Kobiety przejęły także sieć. Jest ich co prawda mniej, ale za to spędzają więcej czasu na oglądaniu stron internetowych niż mężczyźni. Miesięcznie panie siedzą przed ekranem o dwie godziny dłużej niż statystyczny przedstawiciel płci brzydkiej. A mają w czym wybierać – od stron internetowych poświęconych gotowaniu bez wody, maseczkom z błota i butom z obcasami o wysokości 1/3 wzrostu ich posiadaczki, po fora dyskusyjne, gdzie można poczytać o traumie spowodowanej źle dobranym lakierem do paznokci.

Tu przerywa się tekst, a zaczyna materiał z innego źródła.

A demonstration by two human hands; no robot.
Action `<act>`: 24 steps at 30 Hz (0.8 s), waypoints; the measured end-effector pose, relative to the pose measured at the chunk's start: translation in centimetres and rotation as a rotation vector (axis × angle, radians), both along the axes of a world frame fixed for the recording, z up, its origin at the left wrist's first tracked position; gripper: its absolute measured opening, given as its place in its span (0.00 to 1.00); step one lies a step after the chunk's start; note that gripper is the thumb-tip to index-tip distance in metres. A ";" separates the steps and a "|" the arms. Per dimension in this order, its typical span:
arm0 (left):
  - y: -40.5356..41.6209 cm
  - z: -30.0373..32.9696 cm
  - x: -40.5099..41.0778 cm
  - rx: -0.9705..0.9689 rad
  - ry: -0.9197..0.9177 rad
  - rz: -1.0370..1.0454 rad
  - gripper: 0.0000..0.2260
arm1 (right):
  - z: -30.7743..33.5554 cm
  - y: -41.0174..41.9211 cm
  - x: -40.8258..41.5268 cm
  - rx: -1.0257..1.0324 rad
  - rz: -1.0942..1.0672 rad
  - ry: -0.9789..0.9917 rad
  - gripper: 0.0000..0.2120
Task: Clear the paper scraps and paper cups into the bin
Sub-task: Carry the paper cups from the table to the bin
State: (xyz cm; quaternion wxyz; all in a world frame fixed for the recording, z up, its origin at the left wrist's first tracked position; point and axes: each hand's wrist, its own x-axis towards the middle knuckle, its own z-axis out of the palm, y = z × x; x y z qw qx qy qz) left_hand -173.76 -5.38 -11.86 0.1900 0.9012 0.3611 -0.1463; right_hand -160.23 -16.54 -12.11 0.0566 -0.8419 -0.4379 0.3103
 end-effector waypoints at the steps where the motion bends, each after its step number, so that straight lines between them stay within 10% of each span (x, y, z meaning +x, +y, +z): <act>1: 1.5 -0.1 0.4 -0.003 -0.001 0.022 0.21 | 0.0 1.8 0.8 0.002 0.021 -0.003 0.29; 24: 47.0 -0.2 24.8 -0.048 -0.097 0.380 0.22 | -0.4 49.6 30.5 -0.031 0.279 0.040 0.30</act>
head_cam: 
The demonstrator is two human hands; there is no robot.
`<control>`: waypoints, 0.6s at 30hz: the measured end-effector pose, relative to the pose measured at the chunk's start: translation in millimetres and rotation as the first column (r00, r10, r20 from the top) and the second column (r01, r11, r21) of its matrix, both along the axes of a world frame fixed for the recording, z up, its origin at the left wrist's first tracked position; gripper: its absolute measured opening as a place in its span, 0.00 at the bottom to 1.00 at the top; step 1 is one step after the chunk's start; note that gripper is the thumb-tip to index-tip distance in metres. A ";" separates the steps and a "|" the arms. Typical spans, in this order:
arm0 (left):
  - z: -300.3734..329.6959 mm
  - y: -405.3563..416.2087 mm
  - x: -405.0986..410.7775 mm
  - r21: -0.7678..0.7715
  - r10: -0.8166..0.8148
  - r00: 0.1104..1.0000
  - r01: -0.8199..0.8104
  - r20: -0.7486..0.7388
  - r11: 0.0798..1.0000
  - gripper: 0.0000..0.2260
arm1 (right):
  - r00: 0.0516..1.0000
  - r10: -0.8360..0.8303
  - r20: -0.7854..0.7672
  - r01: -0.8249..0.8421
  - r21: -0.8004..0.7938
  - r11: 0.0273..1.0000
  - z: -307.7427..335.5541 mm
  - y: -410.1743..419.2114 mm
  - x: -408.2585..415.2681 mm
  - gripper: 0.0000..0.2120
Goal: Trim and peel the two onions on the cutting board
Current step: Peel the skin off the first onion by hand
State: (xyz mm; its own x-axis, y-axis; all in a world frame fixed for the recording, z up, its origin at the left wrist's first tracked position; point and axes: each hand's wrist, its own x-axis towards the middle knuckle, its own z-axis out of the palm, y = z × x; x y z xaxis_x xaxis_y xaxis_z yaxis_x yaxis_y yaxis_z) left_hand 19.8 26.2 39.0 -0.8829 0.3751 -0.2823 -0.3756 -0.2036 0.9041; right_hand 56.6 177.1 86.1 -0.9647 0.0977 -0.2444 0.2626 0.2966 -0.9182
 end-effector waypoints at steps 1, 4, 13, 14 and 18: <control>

Ale wróćmy do telewizji. Niestety, mężczyźni nie będą się już dłużej cieszyć swobodą przy wyborze oglądanego kanału w porze nietoperzy. Detronizacja może im grozić z powodu ostatnich wyników badań dowodzących, że kobiety, które krócej śpią, mają zdrowsze serca. Muszę przyznać, że wypróbowałam to na sobie. Nie wiem oczywiście, w jakiej kondycji jest moje serce po przespaniu siedmiu godzin, a jakiej po trzech, bo to musiałby ocenić kardiolog. Ale sprawdziłam, jak na różnicę w ilości przespanych godzin reaguje organizm. Okazuje się, że problem ze wstawaniem mam za każdym razem, z czego wnioskuję, że różnicy nie ma żadnej, jak pomiędzy tanim proszkiem z reklamy a tym droższym. Po co więc przepłacać… znaczy przesypiać.

Jeśli więcej kobiet pójdzie tą drogą, to twórcy nocnych ramówek będą mieli kupę roboty. Ale na początku powinni zbesztać twórców spotów reklamowych. Bo to, w jaki sposób przedstawia się w nich kobiety, woła o pomstę do nieba, kładzie cień na cały ich dorobek i – co najgorsze – może wpędzić w otchłań kompleksów oraz rozpaczy. Tym bardziej, że panie muszą na to patrzeć przez kilkanaście godzin w ciągu dnia. A im, jak wynika z reklam, ciągle coś dolega. Po pierwsze – nie kontrolują swoich emocji i w kółko muszą sięgać po środki uspokajające. Poza tym potrzebują masy innych proszków. Od tych pomagających w bólu głowy, poprzez te, które ulżą we wzdęciach, zaparciach, nietrzymaniu moczu, kończąc na cudownych maściach na żylaki.

Po takiej dawce różnych dolegliwości nie pozostaje nic innego, jak zażyć środki przeciwwymiotne. Mam nadzieję, drogie panie, że zdążymy.